Task description. Drop every picture, then print the rest of the listing exactly as given.

Data provided.
● ● ● ● ● ● ●

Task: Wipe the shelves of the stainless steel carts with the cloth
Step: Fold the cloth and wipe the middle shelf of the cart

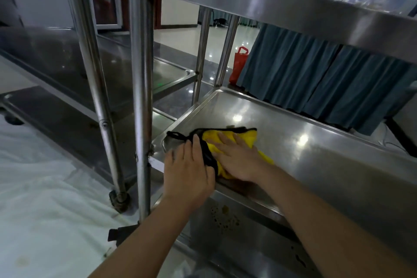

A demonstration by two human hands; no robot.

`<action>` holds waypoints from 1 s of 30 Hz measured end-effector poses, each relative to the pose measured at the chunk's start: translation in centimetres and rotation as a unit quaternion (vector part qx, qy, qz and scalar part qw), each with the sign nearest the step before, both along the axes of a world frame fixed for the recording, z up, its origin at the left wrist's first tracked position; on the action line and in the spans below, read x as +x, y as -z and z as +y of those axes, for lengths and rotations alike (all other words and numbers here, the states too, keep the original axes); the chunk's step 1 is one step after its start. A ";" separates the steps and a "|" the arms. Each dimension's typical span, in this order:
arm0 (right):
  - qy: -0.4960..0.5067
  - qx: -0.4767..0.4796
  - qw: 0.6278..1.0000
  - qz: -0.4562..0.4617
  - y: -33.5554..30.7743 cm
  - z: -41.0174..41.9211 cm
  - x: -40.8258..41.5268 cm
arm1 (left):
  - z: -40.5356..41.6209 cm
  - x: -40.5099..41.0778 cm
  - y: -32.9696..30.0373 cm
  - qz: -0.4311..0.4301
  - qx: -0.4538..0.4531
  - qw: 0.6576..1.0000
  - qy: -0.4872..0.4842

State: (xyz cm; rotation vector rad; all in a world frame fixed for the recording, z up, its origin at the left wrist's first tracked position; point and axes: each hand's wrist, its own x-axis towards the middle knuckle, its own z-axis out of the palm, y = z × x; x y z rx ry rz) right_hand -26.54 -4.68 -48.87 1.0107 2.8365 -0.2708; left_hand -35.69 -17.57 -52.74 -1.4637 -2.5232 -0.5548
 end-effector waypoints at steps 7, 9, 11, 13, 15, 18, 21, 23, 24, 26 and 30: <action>0.020 -0.037 0.999 0.019 -0.1 1.3 -7.7 | 0.2 0.4 0.3 -0.038 0.017 0.997 -0.061; 0.015 -0.023 0.999 0.022 0.2 1.3 -7.0 | 0.3 0.4 0.3 -0.044 0.012 0.997 -0.061; 0.015 -0.017 0.999 0.033 0.4 1.3 -5.6 | 0.3 0.4 0.2 -0.048 0.017 0.997 -0.058; 0.024 -0.014 0.999 0.039 0.4 1.0 -3.5 | 0.2 0.3 -0.1 -0.040 0.013 0.998 -0.055; 0.039 -0.003 0.999 0.035 0.4 0.8 -0.8 | 0.0 0.2 -0.4 -0.018 -0.017 0.998 -0.051; 0.074 0.004 0.997 0.034 0.4 0.3 4.0 | 0.0 0.2 -1.0 0.000 -0.065 0.997 -0.042; 0.108 0.021 0.993 0.035 0.8 -0.7 9.4 | 0.1 0.3 -1.3 0.000 -0.087 0.996 -0.034; 0.135 0.029 0.990 0.040 1.3 -1.4 13.1 | 0.1 0.3 -1.4 -0.001 -0.096 0.995 -0.031; 0.147 0.034 0.988 0.045 1.6 -1.8 14.6 | 0.1 0.3 -1.5 -0.001 -0.101 0.994 -0.029; 0.170 0.036 0.983 0.053 1.9 -2.7 16.4 | 0.2 0.2 -1.5 0.002 -0.120 0.992 -0.025; 0.200 0.015 0.979 0.045 1.5 -2.8 14.7 | 0.4 1.4 -2.6 0.034 -0.181 0.983 -0.022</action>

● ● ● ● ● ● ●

Response to this exercise.
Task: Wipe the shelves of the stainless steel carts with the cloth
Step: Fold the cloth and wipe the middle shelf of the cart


A demonstration by two human hands; no robot.

`<action>` holds waypoints from 1 s of 30 Hz measured end-effector poses, each relative to the pose measured at the chunk's start: translation in centimetres and rotation as a unit quaternion (vector part qx, qy, qz and scalar part qw), each with the sign nearest the step before, both along the axes of a world frame fixed for the recording, z up, its origin at the left wrist's first tracked position; on the action line and in the spans below, read x as +x, y as -z and z as +y of those axes, for lengths and rotations alike (all other words and numbers here, the states too, keep the original axes); the chunk's step 1 is one step after its start. A ";" separates the steps and a "|" the arms. Each dimension's typical span, in this order:
arm0 (right):
  - qy: -0.4960..0.5067
  - qx: -0.4767..0.4796
  - qw: 0.6278..1.0000
  - qz: -0.4562..0.4617
  - y: -33.5554..30.7743 cm
  - z: -41.0174..41.9211 cm
  - x: -40.8258..41.5268 cm
arm1 (left):
  - z: -40.5356..41.6209 cm
  - x: -40.5099..41.0778 cm
  - y: -32.9696..30.0373 cm
  - qz: -0.4311..0.4301
  - qx: -0.4538..0.4531
  - qw: 0.6576..1.0000
  - qy: -0.4872..0.4842

State: (xyz cm; rotation vector rad; all in a world frame fixed for the recording, z up, its origin at the left wrist's first tracked position; point and axes: each hand's wrist, its own x-axis towards the middle knuckle, its own z-axis out of the palm, y = z × x; x y z rx ry rz) right_hand -26.54 -4.68 -48.87 1.0107 2.8365 -0.2708; left_hand -35.69 -17.57 -52.74 -1.4637 -2.5232 -0.5548
 end-effector waypoints at steps 7, 9, 11, 13, 15, 18, 21, 23, 24, 26 and 30: <action>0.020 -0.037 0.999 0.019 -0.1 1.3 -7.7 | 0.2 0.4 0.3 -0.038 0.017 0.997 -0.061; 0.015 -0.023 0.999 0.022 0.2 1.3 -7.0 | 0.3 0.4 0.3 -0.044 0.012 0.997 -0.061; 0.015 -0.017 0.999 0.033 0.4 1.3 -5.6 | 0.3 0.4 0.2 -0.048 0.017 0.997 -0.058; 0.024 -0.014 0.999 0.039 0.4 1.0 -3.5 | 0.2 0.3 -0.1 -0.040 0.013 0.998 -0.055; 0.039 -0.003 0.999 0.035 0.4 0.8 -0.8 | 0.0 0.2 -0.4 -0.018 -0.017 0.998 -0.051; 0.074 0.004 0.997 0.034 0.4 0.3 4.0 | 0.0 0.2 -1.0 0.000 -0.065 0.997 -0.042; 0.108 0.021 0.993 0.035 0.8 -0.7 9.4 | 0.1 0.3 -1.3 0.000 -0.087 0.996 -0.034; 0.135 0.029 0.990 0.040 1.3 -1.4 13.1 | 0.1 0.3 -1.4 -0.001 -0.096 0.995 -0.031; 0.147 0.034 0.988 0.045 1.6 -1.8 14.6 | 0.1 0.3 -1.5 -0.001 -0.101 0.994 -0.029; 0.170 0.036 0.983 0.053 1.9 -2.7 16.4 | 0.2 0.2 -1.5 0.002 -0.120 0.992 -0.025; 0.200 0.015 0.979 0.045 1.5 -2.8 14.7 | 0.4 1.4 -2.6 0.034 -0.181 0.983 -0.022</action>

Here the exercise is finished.